Training Stress Patterns in 3D Reconfigurable Cellular Networks

Physical learning in reconfigurable matter requires understanding how function emerges when both system parameters and network architecture evolve. In nonliving disordered particle packings, recent work has shown that local cyclic driving can train associations between inputs and outputs through contact rearrangements that rewire the network. These associations emerge only within an intermediate window of plasticity where rearrangements are frequent enough to discover new response pathways yet sufficiently reproducible for training and testing to revisit the same configurations. Too little motion leads to a frozen, unlearnable solid, while too much produces yielding without memory. Living matter introduces an additional mode of adaptation: constituents can intrinsically modify properties while simultaneously reconfiguring.
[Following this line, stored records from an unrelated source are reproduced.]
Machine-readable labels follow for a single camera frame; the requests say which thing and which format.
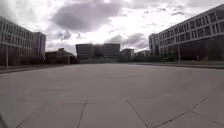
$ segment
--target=white cloud
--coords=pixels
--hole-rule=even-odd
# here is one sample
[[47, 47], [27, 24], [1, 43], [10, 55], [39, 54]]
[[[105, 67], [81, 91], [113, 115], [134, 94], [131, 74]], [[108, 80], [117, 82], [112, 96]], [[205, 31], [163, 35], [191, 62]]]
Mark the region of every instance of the white cloud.
[[[47, 43], [60, 43], [57, 47], [63, 46], [61, 43], [71, 46], [77, 43], [103, 43], [116, 35], [128, 40], [136, 33], [141, 33], [143, 35], [141, 41], [147, 42], [149, 34], [160, 32], [220, 3], [222, 0], [0, 0], [0, 16], [29, 30], [45, 33], [48, 36]], [[67, 17], [74, 15], [65, 7], [85, 4], [92, 7], [82, 9], [91, 12], [89, 16], [87, 13], [81, 13], [81, 10], [70, 8], [76, 11], [78, 20], [88, 23], [89, 26], [85, 31], [76, 29], [74, 26], [77, 24], [74, 25], [73, 22], [69, 27], [68, 24], [58, 25], [52, 22], [63, 9], [66, 10]], [[90, 30], [93, 22], [99, 25]], [[133, 42], [129, 47], [139, 46], [144, 45]]]

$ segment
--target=gray cloud
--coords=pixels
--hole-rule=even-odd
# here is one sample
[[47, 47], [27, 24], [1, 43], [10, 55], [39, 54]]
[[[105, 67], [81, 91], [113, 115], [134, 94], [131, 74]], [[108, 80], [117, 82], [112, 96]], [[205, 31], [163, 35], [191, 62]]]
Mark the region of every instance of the gray cloud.
[[72, 34], [70, 31], [65, 30], [65, 32], [59, 32], [55, 36], [56, 39], [67, 40], [71, 38]]
[[189, 7], [209, 9], [223, 3], [223, 0], [191, 0], [188, 3]]
[[106, 40], [104, 43], [122, 43], [123, 42], [123, 37], [121, 35], [117, 35], [112, 37], [109, 40]]
[[64, 29], [88, 32], [109, 22], [109, 17], [117, 16], [120, 4], [89, 1], [67, 5], [58, 10], [52, 21]]
[[148, 48], [147, 38], [142, 33], [135, 33], [128, 36], [126, 39], [120, 35], [105, 41], [105, 43], [120, 43], [121, 48], [134, 47], [136, 49]]
[[16, 22], [15, 15], [8, 0], [0, 0], [0, 16], [10, 21]]
[[184, 15], [184, 14], [185, 14], [184, 12], [175, 12], [175, 13], [172, 13], [171, 16]]
[[64, 48], [66, 51], [71, 52], [72, 54], [76, 55], [76, 48], [75, 45], [70, 45], [67, 43], [47, 43], [46, 50], [53, 51], [58, 50], [59, 48]]

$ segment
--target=pole
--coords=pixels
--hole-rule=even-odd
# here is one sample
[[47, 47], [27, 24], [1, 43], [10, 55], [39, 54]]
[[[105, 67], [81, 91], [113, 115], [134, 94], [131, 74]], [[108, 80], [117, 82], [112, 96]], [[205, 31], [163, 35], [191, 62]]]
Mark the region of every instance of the pole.
[[6, 45], [6, 71], [8, 71], [9, 68], [9, 46]]
[[178, 49], [178, 63], [180, 63], [180, 45], [179, 45], [179, 42], [177, 44], [177, 49]]
[[70, 64], [70, 56], [68, 56], [68, 64]]

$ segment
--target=modern building
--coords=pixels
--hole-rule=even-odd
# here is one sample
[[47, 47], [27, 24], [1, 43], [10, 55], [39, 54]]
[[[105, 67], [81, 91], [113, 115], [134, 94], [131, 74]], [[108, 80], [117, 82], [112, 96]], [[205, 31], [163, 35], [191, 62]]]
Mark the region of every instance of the modern building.
[[149, 36], [149, 49], [151, 56], [159, 56], [159, 41], [158, 35], [152, 34]]
[[172, 26], [157, 36], [161, 57], [223, 60], [224, 4]]
[[93, 44], [77, 44], [76, 52], [79, 59], [91, 59], [94, 57]]
[[33, 52], [41, 56], [45, 56], [46, 35], [36, 32], [34, 33]]
[[34, 51], [44, 54], [46, 36], [33, 33], [0, 17], [0, 55], [31, 56]]
[[120, 57], [124, 61], [132, 60], [135, 57], [134, 49], [126, 48], [120, 52]]
[[120, 53], [120, 44], [104, 44], [103, 56], [105, 58], [117, 58]]
[[60, 48], [57, 51], [45, 53], [47, 64], [71, 64], [74, 63], [75, 55]]
[[77, 44], [76, 52], [79, 59], [92, 59], [99, 57], [117, 58], [120, 52], [120, 44]]
[[151, 54], [150, 54], [149, 50], [142, 50], [142, 51], [139, 51], [139, 52], [135, 53], [135, 56], [149, 57], [150, 55]]

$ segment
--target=concrete pavement
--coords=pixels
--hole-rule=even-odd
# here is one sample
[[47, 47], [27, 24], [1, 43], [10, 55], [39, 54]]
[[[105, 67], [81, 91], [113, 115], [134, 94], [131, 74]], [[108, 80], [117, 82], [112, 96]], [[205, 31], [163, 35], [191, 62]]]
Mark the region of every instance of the concrete pavement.
[[224, 70], [126, 64], [0, 74], [10, 128], [222, 128]]
Here we investigate training in three-dimensional cellular networks. Using a contrastive learning method, we determine whether prescribed multicellular stress patterns can be encoded and recalled. We identify an upper bound on the number of trainable cells relative to the number of hidden cells in the network. We also find that, as in particle packings, successful training is governed by the compatibility between the desired pattern and the system's intrinsic mechanics. Moreover, parameter adaptation in cellular networks enlarges the learnable regime relative to particle packings. This indicates that cellular networks can exploit coupled parameter–topology adaptation to achieve robust, trainable mechanics and provide a framework for designing protocols to write, erase, and retrain collective stress memories with far-reaching implications for disease and development.